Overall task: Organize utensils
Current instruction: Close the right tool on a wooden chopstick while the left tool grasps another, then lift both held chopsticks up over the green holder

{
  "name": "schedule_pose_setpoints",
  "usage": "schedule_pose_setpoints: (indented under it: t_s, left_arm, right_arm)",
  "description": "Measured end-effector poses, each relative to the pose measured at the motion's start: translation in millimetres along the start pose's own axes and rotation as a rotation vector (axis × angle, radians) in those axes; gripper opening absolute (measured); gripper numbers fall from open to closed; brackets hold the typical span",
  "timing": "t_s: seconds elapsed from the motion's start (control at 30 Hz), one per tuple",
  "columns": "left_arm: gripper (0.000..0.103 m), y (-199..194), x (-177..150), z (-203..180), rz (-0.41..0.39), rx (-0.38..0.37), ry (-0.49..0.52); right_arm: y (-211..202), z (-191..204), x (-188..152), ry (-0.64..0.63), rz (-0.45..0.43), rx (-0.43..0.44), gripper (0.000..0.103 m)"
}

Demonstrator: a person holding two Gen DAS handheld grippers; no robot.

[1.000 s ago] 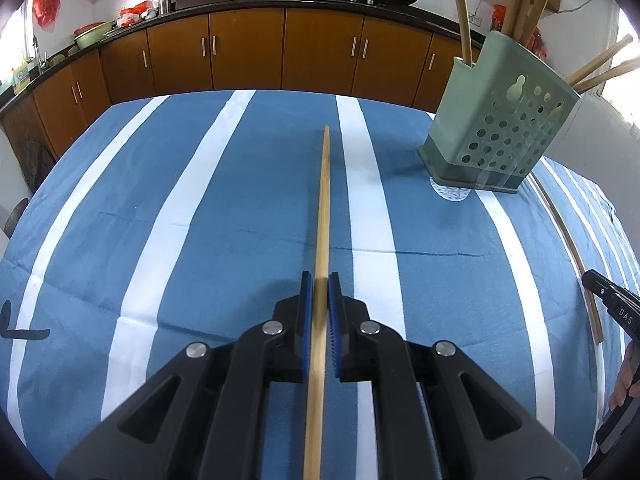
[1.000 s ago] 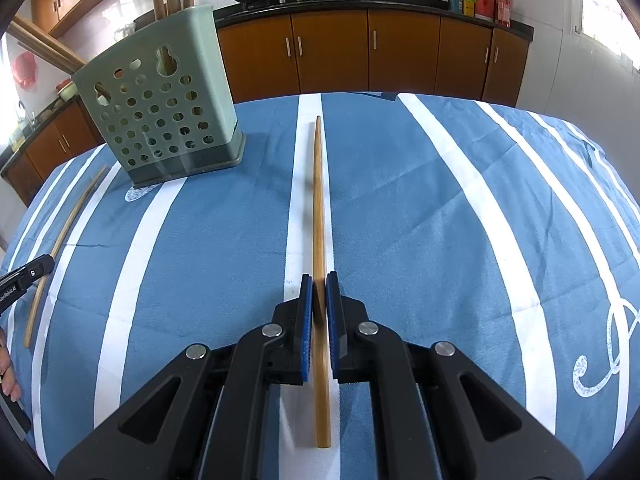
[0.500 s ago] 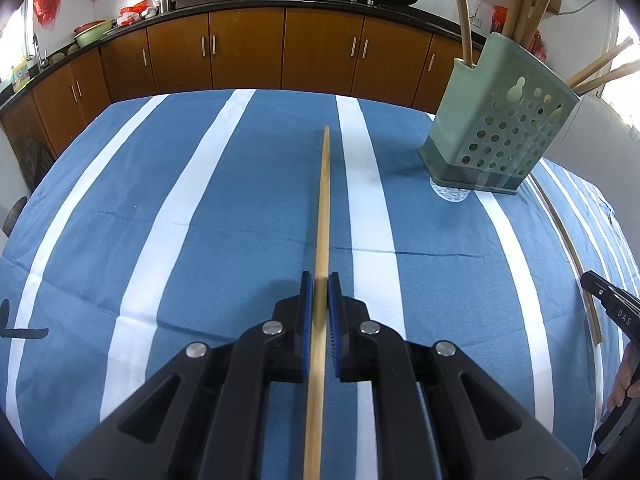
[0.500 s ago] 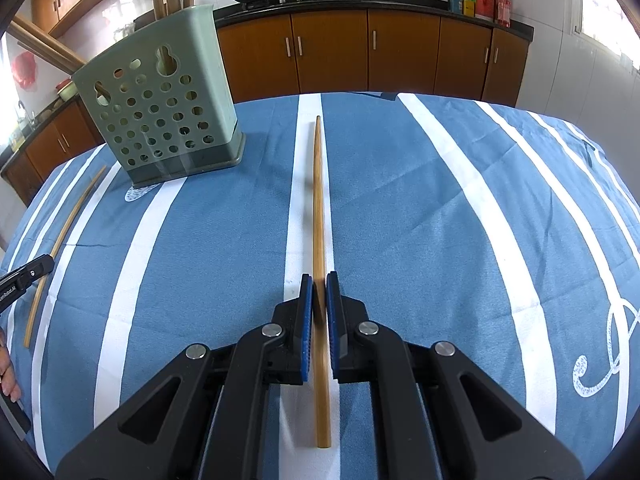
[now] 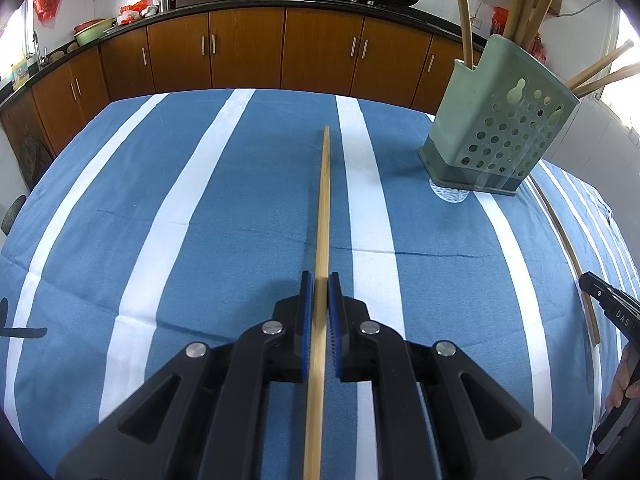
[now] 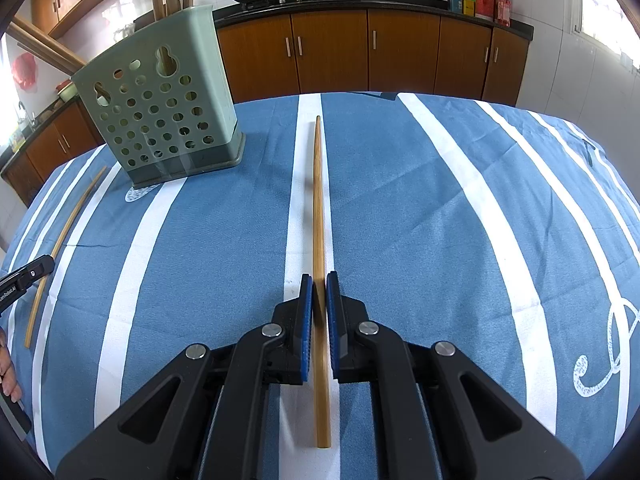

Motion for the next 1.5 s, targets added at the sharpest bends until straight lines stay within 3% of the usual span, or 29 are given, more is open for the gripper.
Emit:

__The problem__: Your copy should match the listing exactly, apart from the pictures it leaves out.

__Response to the exercise__:
Overall task: Organize utensils
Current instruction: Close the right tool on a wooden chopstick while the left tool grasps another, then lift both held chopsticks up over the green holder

{
  "name": "schedule_pose_setpoints",
  "usage": "schedule_pose_setpoints: (indented under it: t_s, left_arm, right_arm)",
  "description": "Measured end-effector poses, each relative to the pose measured at the motion's start: translation in millimetres along the start pose's own axes and rotation as a rotation vector (axis × angle, radians) in those axes; gripper opening absolute (measured); gripper numbers fall from open to closed; brackets hold the typical span",
  "timing": "t_s: seconds elapsed from the motion's start (control at 30 Hz), one per tuple",
  "columns": "left_arm: gripper (0.000..0.103 m), y (-199..194), x (-177..150), z (-203..180), rz (-0.41..0.39), rx (-0.38..0.37), ry (-0.49..0.52); right_arm: y (-211..202), z (-191..204), x (-188..152), ry (-0.64..0.63), rz (-0.45..0.43), rx (-0.43..0.44), gripper (0.000..0.103 m)"
}

Demonstrator: a person holding two Gen DAS handheld grippers; no robot.

[1.000 s ago] 
[1.000 s ago] 
[0.500 s ago] 
[0.500 s ago] 
[now] 
[now] 

Motion for the next 1.5 s, targets added at the sharpest bends until straight lines stay within 3% of the usual span, or 29 are given, more is open for the gripper.
Emit:

The exercise ends with this answer.